Strands of roasted spaghetti squash are layered with marinara sauce, mozzarella and ricotta cheese, then baked in the oven until the cheese is melted and all the flavors bake together. Naturally gluten-free and vegetarian!!
Spaghetti Squash Lasagna
Servings: 4 • Serving Size: 1 lasagna Calories: 291.0 • Fat: 13.7 g • Protein: 19.6 g • Carb: 21.0 g • Fiber: 2.7 g
- 2 cups marinara sauce (I used Wolfgang Puck or if Rao's is available, use that!)
- 3 cups cooked roasted spaghetti squash
- 1 cup part skim ricotta
- 8 tsp parmesan cheese
- 6 oz part skim shredded mozzarella (I used Sargento)
See instructions on how to cook spaghetti squash in my "obsession" post a couple days ago.
Preheat oven to 375°.
In four individual 5 x 7-inch oven safe baking dishes, ladle 1/4 cup quick marinara sauce on the bottom of each dish.
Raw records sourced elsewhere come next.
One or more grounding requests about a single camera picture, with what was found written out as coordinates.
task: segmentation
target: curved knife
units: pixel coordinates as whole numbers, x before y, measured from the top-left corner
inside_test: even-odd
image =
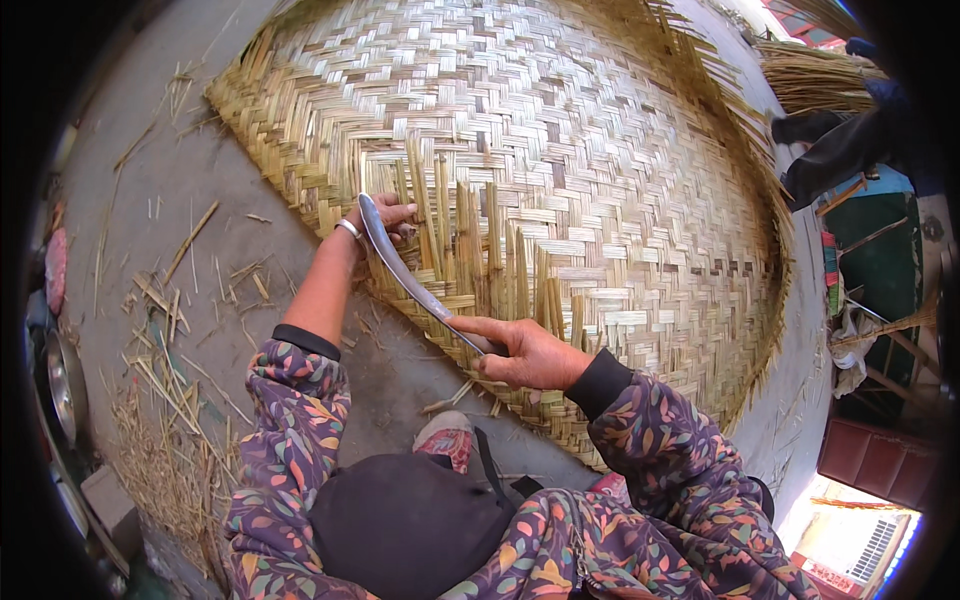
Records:
[[[357,202],[360,203],[360,215],[363,217],[364,229],[367,230],[367,237],[370,239],[371,244],[373,244],[373,249],[380,255],[380,258],[383,259],[383,264],[387,265],[387,269],[394,278],[399,281],[403,289],[407,291],[410,298],[416,300],[417,304],[425,308],[427,312],[440,321],[444,327],[466,342],[467,345],[476,350],[477,353],[510,356],[505,345],[488,340],[475,333],[457,331],[446,323],[446,320],[452,317],[453,313],[443,306],[440,301],[437,300],[436,296],[420,285],[413,274],[410,273],[410,270],[407,269],[407,266],[403,264],[403,259],[396,253],[396,248],[394,248],[393,242],[390,241],[390,236],[387,235],[387,230],[383,227],[383,222],[380,221],[380,211],[376,209],[376,204],[373,202],[373,199],[361,192],[357,198]]]

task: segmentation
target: purple patterned sleeve
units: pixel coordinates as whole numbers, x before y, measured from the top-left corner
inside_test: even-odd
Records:
[[[589,433],[607,464],[627,479],[634,506],[665,521],[661,532],[689,550],[685,558],[707,574],[714,593],[816,597],[816,587],[784,556],[736,448],[682,395],[635,372]],[[713,543],[697,543],[694,551],[697,540]],[[756,566],[772,578],[753,577]],[[750,583],[726,589],[718,577]]]
[[[368,598],[355,584],[326,577],[313,550],[307,513],[337,464],[350,407],[339,363],[268,340],[250,364],[256,431],[240,443],[242,485],[232,498],[234,598]]]

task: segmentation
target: pink shoe
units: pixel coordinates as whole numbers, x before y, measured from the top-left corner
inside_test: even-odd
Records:
[[[467,474],[473,425],[467,415],[457,411],[440,413],[424,426],[414,440],[414,452],[449,456],[453,470]]]

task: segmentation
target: zipper
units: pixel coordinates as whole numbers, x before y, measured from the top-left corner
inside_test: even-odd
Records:
[[[585,556],[587,554],[587,548],[584,544],[583,524],[580,521],[580,503],[569,490],[558,491],[563,492],[566,494],[566,497],[570,499],[570,517],[573,520],[573,535],[570,539],[570,549],[573,552],[574,568],[577,574],[573,589],[583,589],[584,582],[586,582],[591,588],[598,590],[600,589],[599,584],[590,577],[587,567],[587,558]]]

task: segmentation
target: red sign
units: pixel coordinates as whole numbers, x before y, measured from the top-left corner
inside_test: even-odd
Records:
[[[806,559],[803,569],[807,573],[816,576],[818,579],[827,582],[831,586],[844,593],[850,593],[853,589],[853,586],[856,585],[854,580],[848,579],[833,569],[823,566],[822,564],[814,563],[810,559]]]
Top each with 3/4 cup of cooked spaghetti squash and spread evenly. Top each with 1/4 cup ricotta.
Cover with foil and bake for 15 - 20 minutes, or until the cheese is melted and the edges begin to bubble; uncover and cook an additional 5 minutes. That's it! You can also personalize it with extra veggies or meat if you want. Possibilities are ENDLESS!
It was delicious and great for a lot of people allergic to gluten or vegetarians that can eat cheese. I will be eating it this week at work!